Relationship of Polycab India with Nifty 50

Title – Relationship of Polycab India Limited with Nifty 50

 

Author- Pranjal Vavhal

 

Introduction – Polycab India Limited is an Indian electrical equipment company and the country’s largest manufacturer of wires and cables, holding a significant market share in the organized sector. Headquartered in Mumbai, the company has diversified its portfolio to include a wide range of Fast-Moving Electrical Goods (FMEG) such as fans, switches, LED lighting, and solar products. Polycab also operates an engineering, procurement, and construction (EPC) business, focusing on power distribution and rural electrification projects. The company has a vast manufacturing footprint and distribution network, serving customers both domestically and in over 70 countries globally.

 

Objective – To calculate Beta of Polycab India Limited and observe its significance.

 

Literature review – 1) Valecha and Lodha(2025) The Indian electricals industry has grown steadily due to infrastructure development, urbanization, and increasing electrification. Prior studies highlight that firms with strong manufacturing capabilities, efficient operations, and premium product strategies achieve superior performance. The Anand Rathi Research report (2025) on Polycab India supports this view, showing strong growth in cables and wires driven by infrastructure demand and effective cost pass-through mechanisms. The literature also suggests that diversification into fast-moving electrical goods can enhance profitability when supported by premiumisation and scale efficiencies. Overall, strategic capital investment and operational efficiency emerge as key drivers of sustainable growth in the electricals sector.

2) Sharma and Singla (2025) This study empirically examines the impact of firm-specific fundamental variables on stock returns of Nifty-50 companies during 2009–2021. Quarterly percentage changes in trailing twelve-month (TTM) fundamentals, along with market premium and lagged returns, are analyzed using a two-way Generalized Method of Moments (GMM) model. The results indicate that asset turnover ratio, lagged operating profit margin, and sales significantly influence stock returns, in addition to market risk. The findings also reveal a negative relationship between lagged and current returns, confirming the presence of a contrarian effect in the Indian equity market.

 

Date collection – Historical data of Polycab India Limited and Nifty 50 index data was downloaded from NSE website from the period 1/12/24 to 30/11/25. The data was manipulated to get Friday closing price.

 

Data analysis – Regression equation Y = 0.242872 + 1.574326 X

                                                                        t stat (4.2031)*

                           Y represents the dependent variable (Return on Equity)

                           X represents the independent variable (Return on Nifty 50)

R-square – 0.281912, F value – 17.6664, P-value – 0.000123, N – 49

The regression model is statistically significant and indicates that approximately 28.2% of the variance in the dependent variable (Y) can be explained by the independent variable (X).

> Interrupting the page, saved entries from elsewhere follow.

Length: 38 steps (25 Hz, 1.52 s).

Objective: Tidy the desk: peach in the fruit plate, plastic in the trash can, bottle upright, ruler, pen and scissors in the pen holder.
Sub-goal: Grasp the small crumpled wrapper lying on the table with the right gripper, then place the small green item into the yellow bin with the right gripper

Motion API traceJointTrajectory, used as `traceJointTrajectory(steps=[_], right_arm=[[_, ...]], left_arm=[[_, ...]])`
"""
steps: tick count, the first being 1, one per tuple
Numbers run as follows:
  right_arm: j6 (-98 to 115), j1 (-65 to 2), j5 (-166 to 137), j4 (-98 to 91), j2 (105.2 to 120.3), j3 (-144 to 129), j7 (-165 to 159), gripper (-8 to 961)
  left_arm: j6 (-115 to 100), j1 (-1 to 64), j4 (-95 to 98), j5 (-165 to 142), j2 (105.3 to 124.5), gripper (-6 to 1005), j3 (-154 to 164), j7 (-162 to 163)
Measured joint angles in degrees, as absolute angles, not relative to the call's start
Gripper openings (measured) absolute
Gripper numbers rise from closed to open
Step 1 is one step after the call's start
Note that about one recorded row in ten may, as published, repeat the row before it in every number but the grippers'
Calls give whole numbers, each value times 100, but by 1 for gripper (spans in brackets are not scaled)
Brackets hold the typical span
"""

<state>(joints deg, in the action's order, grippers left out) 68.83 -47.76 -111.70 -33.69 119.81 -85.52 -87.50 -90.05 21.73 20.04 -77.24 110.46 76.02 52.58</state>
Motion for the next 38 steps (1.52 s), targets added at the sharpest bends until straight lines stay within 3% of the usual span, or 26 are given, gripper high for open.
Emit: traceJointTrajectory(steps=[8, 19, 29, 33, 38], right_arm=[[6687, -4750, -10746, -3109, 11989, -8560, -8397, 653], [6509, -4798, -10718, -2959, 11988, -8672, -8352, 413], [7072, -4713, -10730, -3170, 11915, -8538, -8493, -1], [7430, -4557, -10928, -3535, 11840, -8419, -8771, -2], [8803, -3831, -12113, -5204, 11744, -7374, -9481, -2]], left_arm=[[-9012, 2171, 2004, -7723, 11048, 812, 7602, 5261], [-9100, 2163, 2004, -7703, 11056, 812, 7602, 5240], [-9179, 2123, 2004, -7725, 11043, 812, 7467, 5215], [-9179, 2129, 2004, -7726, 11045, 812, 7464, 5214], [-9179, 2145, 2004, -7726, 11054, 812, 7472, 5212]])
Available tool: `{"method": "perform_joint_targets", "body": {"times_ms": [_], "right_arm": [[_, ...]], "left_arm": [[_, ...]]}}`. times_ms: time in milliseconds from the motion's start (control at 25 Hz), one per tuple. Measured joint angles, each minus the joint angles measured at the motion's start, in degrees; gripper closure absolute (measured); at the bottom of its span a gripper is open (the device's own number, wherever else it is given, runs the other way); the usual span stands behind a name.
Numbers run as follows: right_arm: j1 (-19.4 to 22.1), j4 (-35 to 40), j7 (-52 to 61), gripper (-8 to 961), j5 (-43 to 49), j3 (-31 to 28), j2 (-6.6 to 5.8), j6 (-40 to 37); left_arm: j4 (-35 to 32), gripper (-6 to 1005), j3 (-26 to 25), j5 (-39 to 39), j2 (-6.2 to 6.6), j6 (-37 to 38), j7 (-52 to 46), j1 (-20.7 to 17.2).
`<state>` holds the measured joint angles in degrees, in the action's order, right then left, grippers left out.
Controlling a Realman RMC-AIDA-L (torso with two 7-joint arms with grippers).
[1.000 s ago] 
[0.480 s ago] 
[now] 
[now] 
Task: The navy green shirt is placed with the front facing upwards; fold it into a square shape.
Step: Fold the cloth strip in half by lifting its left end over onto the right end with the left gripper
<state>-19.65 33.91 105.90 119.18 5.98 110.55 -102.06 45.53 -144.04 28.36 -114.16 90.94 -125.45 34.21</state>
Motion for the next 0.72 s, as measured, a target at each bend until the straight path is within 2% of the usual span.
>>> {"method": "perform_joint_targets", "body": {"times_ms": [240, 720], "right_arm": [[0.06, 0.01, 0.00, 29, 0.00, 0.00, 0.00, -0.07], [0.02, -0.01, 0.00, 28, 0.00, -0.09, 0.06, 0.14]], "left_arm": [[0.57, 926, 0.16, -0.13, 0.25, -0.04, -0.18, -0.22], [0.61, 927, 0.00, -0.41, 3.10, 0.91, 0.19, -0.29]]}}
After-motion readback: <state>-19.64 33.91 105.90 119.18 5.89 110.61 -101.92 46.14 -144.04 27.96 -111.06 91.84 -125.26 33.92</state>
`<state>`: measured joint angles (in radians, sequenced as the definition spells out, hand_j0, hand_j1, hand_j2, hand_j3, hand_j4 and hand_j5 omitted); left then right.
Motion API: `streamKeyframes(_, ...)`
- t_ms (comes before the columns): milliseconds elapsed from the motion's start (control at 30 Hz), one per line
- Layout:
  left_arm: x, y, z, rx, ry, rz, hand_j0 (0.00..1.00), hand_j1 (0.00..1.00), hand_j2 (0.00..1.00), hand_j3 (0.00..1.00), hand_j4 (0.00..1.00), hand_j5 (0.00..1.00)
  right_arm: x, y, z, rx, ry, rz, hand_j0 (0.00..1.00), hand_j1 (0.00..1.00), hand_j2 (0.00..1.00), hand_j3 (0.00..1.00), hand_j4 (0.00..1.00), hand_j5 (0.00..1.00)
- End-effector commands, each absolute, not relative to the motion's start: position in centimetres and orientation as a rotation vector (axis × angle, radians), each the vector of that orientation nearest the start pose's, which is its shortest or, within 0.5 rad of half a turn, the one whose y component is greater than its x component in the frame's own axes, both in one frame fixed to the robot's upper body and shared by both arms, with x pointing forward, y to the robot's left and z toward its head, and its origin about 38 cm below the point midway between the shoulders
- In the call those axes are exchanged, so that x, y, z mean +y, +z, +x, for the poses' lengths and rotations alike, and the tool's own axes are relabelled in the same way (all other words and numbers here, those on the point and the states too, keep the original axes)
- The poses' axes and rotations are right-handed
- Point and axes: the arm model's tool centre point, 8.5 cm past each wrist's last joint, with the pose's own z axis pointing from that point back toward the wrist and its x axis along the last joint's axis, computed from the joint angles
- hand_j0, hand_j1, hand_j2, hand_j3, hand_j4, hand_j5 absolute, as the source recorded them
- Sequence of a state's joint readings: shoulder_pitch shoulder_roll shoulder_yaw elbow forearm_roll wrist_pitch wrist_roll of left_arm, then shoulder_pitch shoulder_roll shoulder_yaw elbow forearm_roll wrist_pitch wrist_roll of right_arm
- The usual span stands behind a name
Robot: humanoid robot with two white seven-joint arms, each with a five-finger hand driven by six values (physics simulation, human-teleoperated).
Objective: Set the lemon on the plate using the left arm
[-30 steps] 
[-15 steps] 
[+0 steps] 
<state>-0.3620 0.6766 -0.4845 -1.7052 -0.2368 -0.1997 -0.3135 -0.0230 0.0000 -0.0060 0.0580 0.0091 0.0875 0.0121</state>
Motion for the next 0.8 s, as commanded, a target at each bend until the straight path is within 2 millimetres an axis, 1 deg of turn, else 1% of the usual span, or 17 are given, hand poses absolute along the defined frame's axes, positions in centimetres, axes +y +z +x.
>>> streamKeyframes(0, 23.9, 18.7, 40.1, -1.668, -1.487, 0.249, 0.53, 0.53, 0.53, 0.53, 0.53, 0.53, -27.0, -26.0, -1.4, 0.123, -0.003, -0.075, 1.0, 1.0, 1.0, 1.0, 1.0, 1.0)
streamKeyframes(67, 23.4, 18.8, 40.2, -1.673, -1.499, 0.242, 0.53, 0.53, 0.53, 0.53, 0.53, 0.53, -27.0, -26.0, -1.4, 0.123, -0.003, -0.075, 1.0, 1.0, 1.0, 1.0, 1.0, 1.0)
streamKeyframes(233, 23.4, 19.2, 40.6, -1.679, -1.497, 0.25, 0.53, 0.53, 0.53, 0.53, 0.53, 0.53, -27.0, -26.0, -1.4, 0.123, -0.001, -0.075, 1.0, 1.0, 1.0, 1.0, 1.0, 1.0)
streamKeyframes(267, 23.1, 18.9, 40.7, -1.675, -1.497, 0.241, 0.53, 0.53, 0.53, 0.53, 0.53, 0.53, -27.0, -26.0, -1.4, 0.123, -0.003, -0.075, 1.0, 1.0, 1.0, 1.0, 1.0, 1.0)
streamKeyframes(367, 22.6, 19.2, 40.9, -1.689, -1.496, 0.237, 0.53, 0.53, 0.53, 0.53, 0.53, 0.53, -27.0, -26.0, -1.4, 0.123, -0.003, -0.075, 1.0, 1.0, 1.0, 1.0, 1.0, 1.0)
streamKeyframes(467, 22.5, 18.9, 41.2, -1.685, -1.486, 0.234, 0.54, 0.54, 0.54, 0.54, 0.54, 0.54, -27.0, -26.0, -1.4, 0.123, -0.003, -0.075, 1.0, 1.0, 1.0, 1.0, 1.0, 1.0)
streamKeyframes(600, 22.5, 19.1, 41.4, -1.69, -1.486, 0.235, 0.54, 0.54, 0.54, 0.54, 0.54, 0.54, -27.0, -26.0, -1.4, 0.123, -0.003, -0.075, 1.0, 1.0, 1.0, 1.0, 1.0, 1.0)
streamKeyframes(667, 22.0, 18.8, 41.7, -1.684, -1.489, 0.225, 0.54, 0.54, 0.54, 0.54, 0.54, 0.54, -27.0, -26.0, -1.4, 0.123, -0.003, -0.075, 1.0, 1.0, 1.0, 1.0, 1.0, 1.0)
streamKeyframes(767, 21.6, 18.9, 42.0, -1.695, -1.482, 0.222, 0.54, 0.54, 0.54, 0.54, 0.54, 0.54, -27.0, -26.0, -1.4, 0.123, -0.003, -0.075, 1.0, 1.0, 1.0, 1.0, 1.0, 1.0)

Intercept (0.242872) this value suggests that when the independent variable (X) is zero, the expected value of the dependent variable (Y) is approximately 0.24. Coefficient (1.574326) this is the core finding. It means that for every one-unit increase in the independent variable (X), the dependent variable (Y) is expected to increase by approximately 1.57 units.

This indicates that about 28.2% of the total variation in the dependent variable (Y) can be explained by the independent variable (X) through this model. The remaining 71.8% of the variation is due to other factors not included in this simple model or random chance. This suggests a moderate explanatory power. The P-value (0.000123) is much smaller than the standard significance level of 0.05. This low P-value means that the results are statistically significant, and we can be confident that the observed relationship between (X) and (Y) is real and not just due to random sampling error. The independent variable is a reliable predictor of the dependent variable.

 

Conclusion – Beta is greater than one it is good for short term investment if Nifty 50 rises.

 

References – 1) Manish Valecha et al (2025).Polycab India – Broad-based growth with margin expansions; retaining a buy.Anand Rathi research (10/2025).Malad (East).

2) Ramphal Sharma et al (2025).Quarterly changes in financial indicators and stock returns: An empirical study on Nifty 50 stocks in the Indian equity market.Journal of academics research in economis.17(3).(11/2025).(685-702).